WHAT THE TASK REQUIRES: Search the data for the string "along" and extract every line where it appears.

★ ★ ★ ★

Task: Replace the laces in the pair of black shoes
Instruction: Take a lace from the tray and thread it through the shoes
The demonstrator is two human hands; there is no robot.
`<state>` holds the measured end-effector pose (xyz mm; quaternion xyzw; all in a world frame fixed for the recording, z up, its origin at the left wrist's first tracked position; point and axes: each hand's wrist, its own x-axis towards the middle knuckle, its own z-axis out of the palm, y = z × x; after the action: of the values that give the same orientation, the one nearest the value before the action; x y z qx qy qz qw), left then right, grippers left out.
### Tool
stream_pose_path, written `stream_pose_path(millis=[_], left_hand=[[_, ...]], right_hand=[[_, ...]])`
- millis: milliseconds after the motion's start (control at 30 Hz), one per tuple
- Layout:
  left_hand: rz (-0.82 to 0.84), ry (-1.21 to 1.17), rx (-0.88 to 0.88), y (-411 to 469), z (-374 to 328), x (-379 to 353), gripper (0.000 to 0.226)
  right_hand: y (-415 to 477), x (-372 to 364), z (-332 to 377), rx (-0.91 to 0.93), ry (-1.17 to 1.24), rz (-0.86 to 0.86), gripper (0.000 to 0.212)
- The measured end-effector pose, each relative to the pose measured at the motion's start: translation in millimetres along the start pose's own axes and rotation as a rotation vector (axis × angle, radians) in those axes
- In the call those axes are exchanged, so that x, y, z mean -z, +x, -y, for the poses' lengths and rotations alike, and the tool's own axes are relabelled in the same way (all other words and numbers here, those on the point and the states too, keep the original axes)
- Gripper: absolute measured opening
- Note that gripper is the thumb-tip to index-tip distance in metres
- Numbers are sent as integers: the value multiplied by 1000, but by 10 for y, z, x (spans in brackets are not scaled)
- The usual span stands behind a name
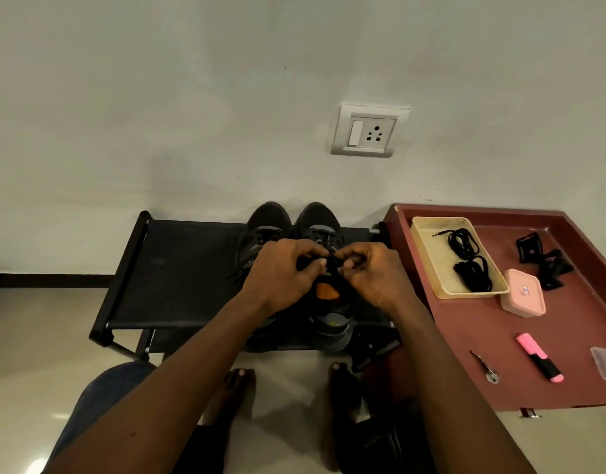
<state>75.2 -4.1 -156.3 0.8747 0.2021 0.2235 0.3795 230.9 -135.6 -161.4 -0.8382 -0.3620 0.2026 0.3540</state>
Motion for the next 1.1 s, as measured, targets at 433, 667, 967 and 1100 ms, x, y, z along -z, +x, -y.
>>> stream_pose_path(millis=[433,667,967,1100], left_hand=[[-269,-765,446,-101,-167,-509,16],[-140,-185,280,-191,-115,-449,19],[60,193,267,-139,-281,-263,10],[54,455,245,-217,-485,-158,21]], right_hand=[[-179,-174,116,-226,333,-193,9],[-311,-184,72,-156,68,-200,25],[-575,12,65,-214,295,-239,9],[-802,181,44,-165,277,-279,9]])
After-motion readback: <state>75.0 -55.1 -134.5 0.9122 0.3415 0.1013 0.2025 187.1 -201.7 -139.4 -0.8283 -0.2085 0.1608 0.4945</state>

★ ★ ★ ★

ANSWER TO THIS TASK:
- The measured end-effector pose, each relative to the pose measured at the motion's start: translation in millimetres along the start pose's own axes and rotation as a rotation vector (axis × angle, radians) in those axes
Motion for the next 1.1 s, as measured, targets at 433, 667, 967 and 1100 ms, x, y, z along -z, +x, -y.

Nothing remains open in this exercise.